The discovery and application of electricity was an important milestone in the development of human civilization, and today, electricity has been deeply integrated into all aspects of our daily life and has become an indispensable part.
As far as we know, the current is formed by the movement of electrons, so it seems that when a generator supplies power to electrical equipment, it should be sending electrons to electrical equipment continuously, but we have never seen a generator run out of electrons, which is a bit puzzling, why can't the generator run out of electrons?
To figure this out, let's take a look at a very simple circuit diagram (shown below).
The physics teacher told us that the free electrons in the conductor will only form an electric current when they move in a regular direction, so how to make the electrons in this circuit move in a regular directional motion? The answer, of course, is to close the switches in this circuit. In fact, this is actually a necessary condition for the formation of an electric current – a closed path.

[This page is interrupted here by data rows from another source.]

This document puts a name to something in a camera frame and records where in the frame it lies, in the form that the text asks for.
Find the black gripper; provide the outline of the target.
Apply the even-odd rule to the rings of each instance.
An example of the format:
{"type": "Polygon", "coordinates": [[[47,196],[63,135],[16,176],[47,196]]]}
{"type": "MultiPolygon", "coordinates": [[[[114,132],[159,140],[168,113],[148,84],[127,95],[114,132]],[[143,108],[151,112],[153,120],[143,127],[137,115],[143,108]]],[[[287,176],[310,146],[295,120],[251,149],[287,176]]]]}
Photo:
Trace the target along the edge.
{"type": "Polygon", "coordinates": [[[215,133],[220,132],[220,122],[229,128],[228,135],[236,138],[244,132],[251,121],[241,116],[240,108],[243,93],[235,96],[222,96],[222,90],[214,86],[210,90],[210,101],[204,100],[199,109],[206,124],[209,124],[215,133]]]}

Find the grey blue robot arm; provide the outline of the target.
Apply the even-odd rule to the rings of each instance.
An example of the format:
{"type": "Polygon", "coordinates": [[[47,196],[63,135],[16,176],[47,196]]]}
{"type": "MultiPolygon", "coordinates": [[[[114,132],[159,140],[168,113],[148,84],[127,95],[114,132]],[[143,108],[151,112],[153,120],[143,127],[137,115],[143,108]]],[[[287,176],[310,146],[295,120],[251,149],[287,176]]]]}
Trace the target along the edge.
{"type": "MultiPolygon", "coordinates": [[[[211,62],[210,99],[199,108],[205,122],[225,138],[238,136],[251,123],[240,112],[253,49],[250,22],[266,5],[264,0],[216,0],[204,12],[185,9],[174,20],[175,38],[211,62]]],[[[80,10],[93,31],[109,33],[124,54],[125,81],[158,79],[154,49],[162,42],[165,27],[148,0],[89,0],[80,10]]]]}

If we consider the power supply in this circuit diagram as a generator, we can conclude that the electrons in the circuit are not actually consumed during the normal power supply of the generator, but are in a state of "recycling".
We can simply understand that electrons are constantly "departing" from the negative pole of the generator, while at the same time, the electrons in the circuit are constantly "returning" to the positive pole of the generator.
You may ask, isn't the direction of the current from positive to negative? Why is it said that electrons "depart" from the negative electrode of the generator?
This is actually because when people first proposed the concept of electric current, they did not know the existence of electrons, but only defined the direction of electric current according to the phenomena observed experimentally at that time, although it was later discovered that the direction of movement of electrons was opposite to the previously defined direction of electric current, but because this concept has been used for too long, it has not been changed.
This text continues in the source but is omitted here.